• Exercise objective
The listing below is to be reproduced in full, exactly as given.

★ ★ ★ ★ ★

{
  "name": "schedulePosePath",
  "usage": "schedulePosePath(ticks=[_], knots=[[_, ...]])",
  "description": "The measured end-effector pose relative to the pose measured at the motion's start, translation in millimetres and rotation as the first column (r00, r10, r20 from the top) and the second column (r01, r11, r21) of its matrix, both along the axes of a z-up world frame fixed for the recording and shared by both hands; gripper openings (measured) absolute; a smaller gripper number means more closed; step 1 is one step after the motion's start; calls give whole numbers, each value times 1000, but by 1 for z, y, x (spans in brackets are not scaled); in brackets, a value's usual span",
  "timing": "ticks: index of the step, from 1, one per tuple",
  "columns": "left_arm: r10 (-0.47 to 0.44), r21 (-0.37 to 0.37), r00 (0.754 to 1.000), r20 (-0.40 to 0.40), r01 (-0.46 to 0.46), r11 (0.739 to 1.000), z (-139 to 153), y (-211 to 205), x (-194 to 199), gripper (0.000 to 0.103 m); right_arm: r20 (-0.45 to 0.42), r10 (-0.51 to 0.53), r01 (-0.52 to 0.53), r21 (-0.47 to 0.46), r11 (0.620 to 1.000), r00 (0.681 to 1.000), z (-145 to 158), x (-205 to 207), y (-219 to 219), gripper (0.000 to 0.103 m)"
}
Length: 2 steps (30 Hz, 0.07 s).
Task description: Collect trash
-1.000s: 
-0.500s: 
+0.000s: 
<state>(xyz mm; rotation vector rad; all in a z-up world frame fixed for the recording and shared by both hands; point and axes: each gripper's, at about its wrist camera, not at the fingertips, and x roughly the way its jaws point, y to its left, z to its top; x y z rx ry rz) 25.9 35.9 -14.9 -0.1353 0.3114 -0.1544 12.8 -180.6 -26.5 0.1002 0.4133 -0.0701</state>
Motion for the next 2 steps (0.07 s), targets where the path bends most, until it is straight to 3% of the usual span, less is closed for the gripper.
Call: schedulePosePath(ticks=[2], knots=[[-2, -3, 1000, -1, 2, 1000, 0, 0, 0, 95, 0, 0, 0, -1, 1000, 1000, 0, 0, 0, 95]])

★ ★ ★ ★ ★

• Reply
{
  "name": "schedulePosePath",
  "usage": "schedulePosePath(ticks=[_], knots=[[_, ...]])",
  "description": "The measured end-effector pose relative to the pose measured at the motion's start, translation in millimetres and rotation as the first column (r00, r10, r20 from the top) and the second column (r01, r11, r21) of its matrix, both along the axes of a z-up world frame fixed for the recording and shared by both hands; gripper openings (measured) absolute; a smaller gripper number means more closed; step 1 is one step after the motion's start; calls give whole numbers, each value times 1000, but by 1 for z, y, x (spans in brackets are not scaled); in brackets, a value's usual span",
  "timing": "ticks: index of the step, from 1, one per tuple",
  "columns": "left_arm: r10 (-0.47 to 0.44), r21 (-0.37 to 0.37), r00 (0.754 to 1.000), r20 (-0.40 to 0.40), r01 (-0.46 to 0.46), r11 (0.739 to 1.000), z (-139 to 153), y (-211 to 205), x (-194 to 199), gripper (0.000 to 0.103 m); right_arm: r20 (-0.45 to 0.42), r10 (-0.51 to 0.53), r01 (-0.52 to 0.53), r21 (-0.47 to 0.46), r11 (0.620 to 1.000), r00 (0.681 to 1.000), z (-145 to 158), x (-205 to 207), y (-219 to 219), gripper (0.000 to 0.103 m)"
}
Length: 2 steps (30 Hz, 0.07 s).
Task description: Collect trash
-1.000s: 
-0.500s: 
+0.000s: 
<state>(xyz mm; rotation vector rad; all in a z-up world frame fixed for the recording and shared by both hands; point and axes: each gripper's, at about its wrist camera, not at the fingertips, and x roughly the way its jaws point, y to its left, z to its top; x y z rx ry rz) 25.9 35.9 -14.9 -0.1353 0.3114 -0.1544 12.8 -180.6 -26.5 0.1002 0.4133 -0.0701</state>
Motion for the next 2 steps (0.07 s), targets where the path bends most, until it is straight to 3% of the usual span, less is closed for the gripper.
Call: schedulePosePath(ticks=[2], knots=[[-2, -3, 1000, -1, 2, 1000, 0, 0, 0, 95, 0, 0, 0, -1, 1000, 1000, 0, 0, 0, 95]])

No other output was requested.